「将棋の魅力は、シンプルに言うと“人間ドラマ”です。個性豊かな棋士たちが勝負を通じ、それぞれの物語を紡いでいく。そんな将棋の世界を、ただ趣味として楽しんでいたんです」
映画化でも話題となったベストセラー『ぼくは明日、昨日のきみとデートする』をはじめ、恋愛小説で人気の七月隆文さん。本作では一変、熾烈な闘いが繰り広げられるプロ棋士の世界を描いた。
田中一義八段は、これまで5度タイトルに挑戦し、そのすべてで敗れた“悲運の棋士”。46歳という年齢は、棋士としてのピークをとっくに過ぎている。そんな彼が、6度目のタイトル戦挑戦を決めた。相手は、史上最年少でプロデビューを果たし、全盛期を迎えている“令和の覇者”源大河八冠。源八冠が勝つだろうという空気の中、一義は勝負にどう挑むのか。
「プロ棋士がコンピュータ将棋ソフトと対戦して話題になった電王戦で興味を持ち、藤井聡太ブームで気持ちが燃え上がった。でも、趣味を仕事にしてしまうと純粋に楽しめなくなるのではと思い、作品にすることは避けてきました。それが、中年棋士がラストチャンスとして若き王者に挑むという設定を思いつき、これは書きたいと思ってしまった。恩返しというとおこがましいですが、これだけ自分を熱中させてくれた将棋に対して何かしたいという気持ちもあって、もうやるしかないと覚悟を決めました」
およそ2カ月にわたるタイトル戦。その一局一局に、一義のこれまでの人生が反映されていく。淡い初恋、青春の輝きと苦い後悔。支え続けてくれた妻子や両親。弟子との絆――そして、過去の自分を超えること。まさに言葉通り、人生を賭けた勝負だ。
「これまでは学生を主人公にした話ばかり書いてきましたが、今回、46歳の中年男性を主人公にしたことで、まだ開けていなかった引き出しをバンバン開けることができました。主人公のモデルになった木村一基先生が、僕も含め、ファンに希望を与えてくれたので、同じように、僕と同世代や上の世代のおじさんがこの作品を読んで、頑張るぞという気持ちになってくれたら嬉しいですね」
互いを研究しつくした棋士同士は指し手で会話し、盤上でしのぎを削る。緊張や重圧、極限の集中とそこに潜む疲労。迫力の対局シーンは読みどころの一つだ。

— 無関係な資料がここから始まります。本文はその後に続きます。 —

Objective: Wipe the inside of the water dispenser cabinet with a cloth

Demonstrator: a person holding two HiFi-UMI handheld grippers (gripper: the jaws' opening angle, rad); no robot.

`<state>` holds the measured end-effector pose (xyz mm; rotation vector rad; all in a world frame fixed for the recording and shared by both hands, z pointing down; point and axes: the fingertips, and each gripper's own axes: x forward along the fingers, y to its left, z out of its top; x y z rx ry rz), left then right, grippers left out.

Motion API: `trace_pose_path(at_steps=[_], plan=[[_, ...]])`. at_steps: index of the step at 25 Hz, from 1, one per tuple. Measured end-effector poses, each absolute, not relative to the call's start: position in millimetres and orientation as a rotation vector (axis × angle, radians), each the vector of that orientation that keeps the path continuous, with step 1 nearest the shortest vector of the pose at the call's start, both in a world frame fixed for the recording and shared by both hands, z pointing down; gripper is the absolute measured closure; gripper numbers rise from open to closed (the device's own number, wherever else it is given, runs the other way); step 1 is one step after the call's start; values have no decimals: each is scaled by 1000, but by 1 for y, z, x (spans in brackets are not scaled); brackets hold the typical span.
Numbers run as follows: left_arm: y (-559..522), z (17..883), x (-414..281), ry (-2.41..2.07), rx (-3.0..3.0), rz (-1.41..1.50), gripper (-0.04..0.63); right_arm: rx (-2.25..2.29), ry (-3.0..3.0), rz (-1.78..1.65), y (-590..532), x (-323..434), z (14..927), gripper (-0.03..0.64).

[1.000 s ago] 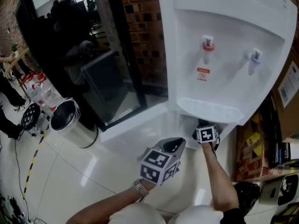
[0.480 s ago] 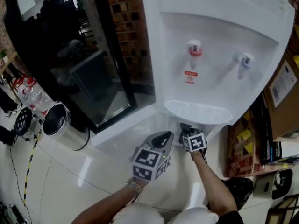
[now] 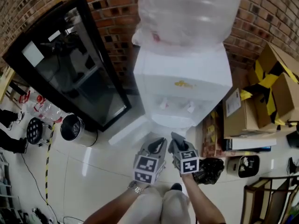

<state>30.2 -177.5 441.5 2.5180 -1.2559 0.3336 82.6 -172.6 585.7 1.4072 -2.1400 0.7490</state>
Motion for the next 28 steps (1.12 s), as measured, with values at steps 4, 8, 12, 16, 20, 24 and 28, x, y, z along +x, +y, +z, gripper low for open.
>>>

「具体的な駒の動きを説明しつつ、将棋のルールを知らない人にも盤上で何が起こっているのか伝わるように書くのに一番苦労しましたね。対局シーンは、もう泣きそうになりながら書き進めました」
一方で、一局ごとの棋譜にもこだわった。
「勝負の流れに合うような棋譜を木村先生に作っていただきました。将棋がわからない読者も楽しめるというコンセプトではありつつ、何も用意しないまま書くと浅いものになってしまうので、きちんとしたバックボーンが必要だなと思ったんです」
他の棋士たちもまた個性を放つ。役目を終えたと言われる平成の王、プロ棋士になるのを断念した女流棋士。かつて麒麟児と呼ばれた一義の弟子は、今はプロ入りさえ果たせずにくすぶっている。さらに、AIの登場で研究にも将棋ソフトが導入され、「定跡」も変化する。厳しい勝負の世界で、それぞれの人間ドラマが生まれる。
「この作品のジャンルは『お仕事もの』だと思っているんです。将棋を知らない人にも、この世界の面白さを知ってもらえる作品になっているとお約束します」
ななつきたかふみ/大阪府生まれ。京都精華大学美術学部卒業。2015年『ぼくは明日、昨日のきみとデートする』で京都本大賞受賞。他の著書に『ケーキ王子の名推理』『100万回生きたきみ』など。